Il problema è che i numeri forniti dal premier erano alterati, glielo ha fatto notare nell’immediato il direttore Antonio Padellaro: «35mila decessi, no 135mila». Probabilmente Conte non si è accorto del refuso, succede. Ma la notizia postata così inquina il dibattito. 

La critica legittima

I critici di questa gestione non sono tutti negazionisti (e ci mancherebbe). Ci sono persone di grande autorevolezza. A partire da Sabino Cassese che non ha gradito il prolungarsi dello stato d’emergenza. Oppure Giorgio Agamben, Massimo Cacciari, Marcello Veneziani. Tutti con accenti e motivazioni differenti (Vivaddio!). 

Una parola così violenta («negazionista») però annulla qualsiasi differenza, le appiattisce verso il basso e le svuota.
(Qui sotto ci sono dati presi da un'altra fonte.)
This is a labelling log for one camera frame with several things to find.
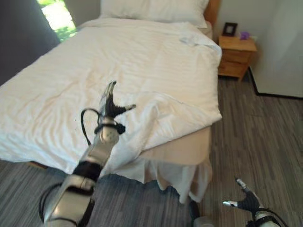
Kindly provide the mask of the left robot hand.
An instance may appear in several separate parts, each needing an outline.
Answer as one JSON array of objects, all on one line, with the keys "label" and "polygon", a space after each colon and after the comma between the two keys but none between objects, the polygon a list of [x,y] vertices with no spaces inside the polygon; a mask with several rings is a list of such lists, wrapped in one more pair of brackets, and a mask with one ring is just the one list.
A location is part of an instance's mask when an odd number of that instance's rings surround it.
[{"label": "left robot hand", "polygon": [[136,104],[118,106],[114,103],[113,91],[115,85],[116,81],[110,82],[101,97],[99,113],[102,117],[109,117],[114,119],[118,115],[136,108]]}]

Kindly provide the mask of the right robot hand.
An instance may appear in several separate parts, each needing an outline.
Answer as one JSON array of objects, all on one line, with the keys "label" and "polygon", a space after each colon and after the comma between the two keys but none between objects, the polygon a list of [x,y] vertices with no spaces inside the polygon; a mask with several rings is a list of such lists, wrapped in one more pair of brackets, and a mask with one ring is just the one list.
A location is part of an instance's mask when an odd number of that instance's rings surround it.
[{"label": "right robot hand", "polygon": [[235,177],[235,182],[244,192],[245,198],[241,201],[223,201],[223,205],[249,212],[256,211],[261,205],[258,196],[240,178]]}]

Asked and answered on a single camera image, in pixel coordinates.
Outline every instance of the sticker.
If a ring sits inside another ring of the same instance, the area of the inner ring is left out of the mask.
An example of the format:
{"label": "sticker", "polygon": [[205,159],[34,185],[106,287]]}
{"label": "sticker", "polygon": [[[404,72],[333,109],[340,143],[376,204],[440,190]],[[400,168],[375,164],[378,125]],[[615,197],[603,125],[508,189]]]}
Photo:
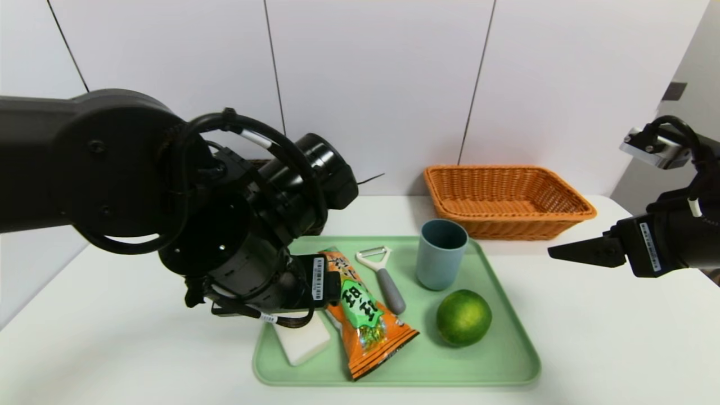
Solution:
{"label": "sticker", "polygon": [[353,328],[375,327],[384,312],[377,308],[375,299],[365,290],[365,287],[359,282],[345,280],[341,291],[340,301],[343,303],[343,310]]}
{"label": "sticker", "polygon": [[660,266],[660,257],[657,255],[655,243],[652,241],[652,235],[650,233],[650,226],[647,224],[647,222],[640,223],[640,233],[642,233],[642,238],[645,240],[645,247],[647,248],[648,256],[650,256],[650,263],[652,263],[652,269],[656,273],[662,271],[662,266]]}
{"label": "sticker", "polygon": [[312,299],[323,300],[323,281],[325,278],[325,258],[316,257],[312,261]]}

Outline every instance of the sponge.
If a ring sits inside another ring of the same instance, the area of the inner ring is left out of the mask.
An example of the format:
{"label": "sponge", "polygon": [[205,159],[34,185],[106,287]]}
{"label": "sponge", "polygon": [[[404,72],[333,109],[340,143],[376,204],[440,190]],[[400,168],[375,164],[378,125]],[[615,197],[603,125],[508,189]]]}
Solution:
{"label": "sponge", "polygon": [[[298,317],[304,314],[277,313],[278,316]],[[310,322],[302,328],[286,328],[274,324],[277,337],[280,339],[282,349],[285,351],[287,361],[293,365],[301,365],[311,357],[320,353],[330,344],[330,333],[325,327],[321,315],[315,312]]]}

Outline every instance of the white wall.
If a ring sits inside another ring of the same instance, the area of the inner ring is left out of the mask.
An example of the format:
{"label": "white wall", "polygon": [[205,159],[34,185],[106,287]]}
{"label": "white wall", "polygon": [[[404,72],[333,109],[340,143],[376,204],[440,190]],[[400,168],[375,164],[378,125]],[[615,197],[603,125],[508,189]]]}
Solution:
{"label": "white wall", "polygon": [[[680,100],[660,103],[660,115],[676,115],[697,133],[715,141],[720,141],[719,40],[720,1],[711,1],[673,79],[688,83],[688,87]],[[644,213],[662,192],[687,187],[694,176],[691,164],[660,170],[635,159],[611,197],[637,215]]]}
{"label": "white wall", "polygon": [[538,164],[609,195],[708,0],[498,0],[462,164]]}
{"label": "white wall", "polygon": [[456,164],[492,0],[268,0],[288,136],[328,139],[364,195]]}
{"label": "white wall", "polygon": [[[233,107],[283,132],[263,0],[62,0],[53,7],[90,90],[130,89],[185,120]],[[269,157],[232,133],[246,158]]]}
{"label": "white wall", "polygon": [[[85,92],[44,0],[0,1],[0,94]],[[0,329],[87,243],[71,227],[0,235]]]}

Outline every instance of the gray handle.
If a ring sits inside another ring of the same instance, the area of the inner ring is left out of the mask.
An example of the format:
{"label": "gray handle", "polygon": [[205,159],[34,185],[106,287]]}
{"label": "gray handle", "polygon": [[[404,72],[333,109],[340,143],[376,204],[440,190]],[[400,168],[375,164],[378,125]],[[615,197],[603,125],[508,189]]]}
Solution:
{"label": "gray handle", "polygon": [[405,300],[402,299],[402,295],[400,295],[395,282],[392,281],[390,273],[386,269],[377,270],[377,278],[382,297],[385,298],[385,304],[395,315],[400,315],[405,310]]}

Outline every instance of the white cable clip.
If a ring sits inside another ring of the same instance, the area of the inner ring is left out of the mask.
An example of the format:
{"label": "white cable clip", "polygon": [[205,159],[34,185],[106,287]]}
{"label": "white cable clip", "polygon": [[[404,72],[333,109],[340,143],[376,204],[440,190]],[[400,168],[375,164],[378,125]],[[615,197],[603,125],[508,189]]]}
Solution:
{"label": "white cable clip", "polygon": [[264,313],[260,312],[260,318],[261,321],[265,321],[268,324],[277,324],[277,316],[273,315],[272,313]]}
{"label": "white cable clip", "polygon": [[693,217],[695,218],[701,218],[703,216],[703,211],[700,209],[700,199],[696,198],[694,200],[691,200],[688,198],[688,205],[690,206],[690,212],[693,213]]}

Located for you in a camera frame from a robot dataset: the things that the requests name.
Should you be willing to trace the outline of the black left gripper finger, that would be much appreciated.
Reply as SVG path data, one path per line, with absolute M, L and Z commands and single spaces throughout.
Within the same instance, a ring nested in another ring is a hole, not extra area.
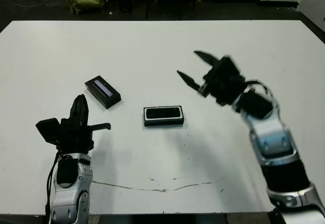
M 81 115 L 81 96 L 78 95 L 72 104 L 70 109 L 69 123 L 71 126 L 80 126 Z
M 89 109 L 86 97 L 83 94 L 78 96 L 77 111 L 80 126 L 87 126 Z

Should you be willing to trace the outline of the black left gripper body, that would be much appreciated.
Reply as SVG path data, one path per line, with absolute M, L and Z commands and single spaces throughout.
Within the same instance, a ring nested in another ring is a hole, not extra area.
M 110 130 L 110 123 L 88 125 L 88 120 L 62 119 L 60 124 L 59 147 L 63 154 L 88 154 L 94 148 L 94 131 Z

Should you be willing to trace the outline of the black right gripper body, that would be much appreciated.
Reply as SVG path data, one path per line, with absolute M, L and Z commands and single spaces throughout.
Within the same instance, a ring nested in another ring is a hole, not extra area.
M 211 95 L 221 105 L 231 105 L 235 99 L 246 89 L 245 77 L 241 76 L 239 69 L 233 63 L 222 63 L 203 76 L 204 84 L 201 86 L 203 97 Z

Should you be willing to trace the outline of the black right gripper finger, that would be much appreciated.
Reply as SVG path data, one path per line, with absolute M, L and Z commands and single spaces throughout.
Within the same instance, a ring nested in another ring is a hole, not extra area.
M 202 87 L 199 84 L 197 84 L 190 76 L 188 76 L 187 74 L 179 70 L 177 70 L 177 73 L 189 87 L 191 87 L 197 92 L 203 92 Z
M 200 50 L 195 50 L 194 53 L 212 67 L 217 67 L 219 65 L 219 59 L 210 53 Z

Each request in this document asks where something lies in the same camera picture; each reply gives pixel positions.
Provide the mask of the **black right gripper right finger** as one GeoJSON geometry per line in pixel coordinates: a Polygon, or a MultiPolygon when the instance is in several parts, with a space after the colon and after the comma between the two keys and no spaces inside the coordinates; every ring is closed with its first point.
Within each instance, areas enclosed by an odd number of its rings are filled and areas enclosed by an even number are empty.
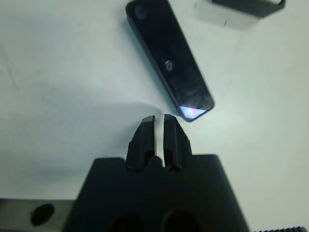
{"type": "Polygon", "coordinates": [[[190,141],[177,118],[170,114],[164,116],[163,150],[165,168],[181,171],[192,156],[190,141]]]}

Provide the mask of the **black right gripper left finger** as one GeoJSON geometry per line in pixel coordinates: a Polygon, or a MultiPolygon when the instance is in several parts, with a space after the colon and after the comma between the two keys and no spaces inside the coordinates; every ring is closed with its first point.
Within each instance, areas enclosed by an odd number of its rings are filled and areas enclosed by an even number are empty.
{"type": "Polygon", "coordinates": [[[126,156],[126,169],[129,172],[142,172],[149,160],[156,156],[155,116],[145,117],[129,142],[126,156]]]}
Probabilmente ha ragione Corrado Ocone quando dice che la piazza di Roma mortifica gli sforzi di quanti si aggrappano ai principi della libertà per puntellare le scelte governative. In tal senso, però, non si può intervenire in alcun modo.

La violenza verbale

In Occidente, purtroppo, da anni l’avversario è sempre più un nemico, un criminale. Una questione seria che va nella direzione opposta rispetto ai binari della Modernità. E che tocca nel profondo gli statuti democratici. La pandemia, con l’opzione della serrata totale, ci ha messo d’innanzi alla possibilità che alcuni diritti possano essere messi realmente tra parentesi. Pensare che la cosa in sé non avrebbe sollevato interrogativi è da ingenui. 

L’aggressività delle cattive etichette produce però effetti collaterali che alterano il dibattito pubblico, mettendo in crisi qualsiasi patto di convivenza civile. Anche questo va tenuto in considerazione. La continua criminalizzazione dell’altro, almeno in Italia, ha reso questo paese ingestibile. Pensiamo che sia così anche altrove. Ne dobbiamo uscire quanto prima. Ma, dato il clima, siamo assai pessimisti che tutto ciò possa avvenire nel breve periodo.